*PROBLEM DETAILS*. Nothing but the lines from the one containing "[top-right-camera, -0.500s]" to the end of the material should be returned, each exactly as written.

*AVAILABLE DATA*.
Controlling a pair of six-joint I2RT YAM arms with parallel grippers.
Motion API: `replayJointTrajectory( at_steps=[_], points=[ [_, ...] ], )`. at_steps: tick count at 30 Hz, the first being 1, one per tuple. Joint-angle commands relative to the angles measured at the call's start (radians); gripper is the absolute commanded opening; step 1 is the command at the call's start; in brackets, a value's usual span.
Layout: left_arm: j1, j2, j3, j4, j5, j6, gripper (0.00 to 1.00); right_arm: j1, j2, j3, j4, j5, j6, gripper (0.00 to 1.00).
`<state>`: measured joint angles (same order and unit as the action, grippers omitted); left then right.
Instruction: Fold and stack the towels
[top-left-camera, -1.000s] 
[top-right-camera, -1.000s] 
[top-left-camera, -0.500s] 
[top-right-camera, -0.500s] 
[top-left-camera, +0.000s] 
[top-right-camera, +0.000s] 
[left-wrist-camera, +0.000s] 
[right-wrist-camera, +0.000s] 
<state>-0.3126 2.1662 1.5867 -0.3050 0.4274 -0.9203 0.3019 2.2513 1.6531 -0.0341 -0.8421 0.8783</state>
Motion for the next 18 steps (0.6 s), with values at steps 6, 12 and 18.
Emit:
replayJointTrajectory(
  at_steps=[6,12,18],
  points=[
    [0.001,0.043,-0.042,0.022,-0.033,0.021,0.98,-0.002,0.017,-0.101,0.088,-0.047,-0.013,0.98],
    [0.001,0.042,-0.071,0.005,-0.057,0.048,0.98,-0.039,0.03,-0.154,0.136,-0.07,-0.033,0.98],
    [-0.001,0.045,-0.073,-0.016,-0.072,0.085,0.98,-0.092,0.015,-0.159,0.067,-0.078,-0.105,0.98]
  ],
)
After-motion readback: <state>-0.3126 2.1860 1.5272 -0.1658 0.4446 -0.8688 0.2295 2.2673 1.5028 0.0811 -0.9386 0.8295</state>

*ANSWER TO THIS EXERCISE*.
[top-right-camera, -0.500s] 
[top-left-camera, +0.000s] 
[top-right-camera, +0.000s] 
[left-wrist-camera, +0.000s] 
[right-wrist-camera, +0.000s] 
<state>-0.3126 2.1662 1.5867 -0.3050 0.4274 -0.9203 0.3019 2.2513 1.6531 -0.0341 -0.8421 0.8783</state>
Motion for the next 18 steps (0.6 s), with values at steps 6, 12 and 18.
Emit:
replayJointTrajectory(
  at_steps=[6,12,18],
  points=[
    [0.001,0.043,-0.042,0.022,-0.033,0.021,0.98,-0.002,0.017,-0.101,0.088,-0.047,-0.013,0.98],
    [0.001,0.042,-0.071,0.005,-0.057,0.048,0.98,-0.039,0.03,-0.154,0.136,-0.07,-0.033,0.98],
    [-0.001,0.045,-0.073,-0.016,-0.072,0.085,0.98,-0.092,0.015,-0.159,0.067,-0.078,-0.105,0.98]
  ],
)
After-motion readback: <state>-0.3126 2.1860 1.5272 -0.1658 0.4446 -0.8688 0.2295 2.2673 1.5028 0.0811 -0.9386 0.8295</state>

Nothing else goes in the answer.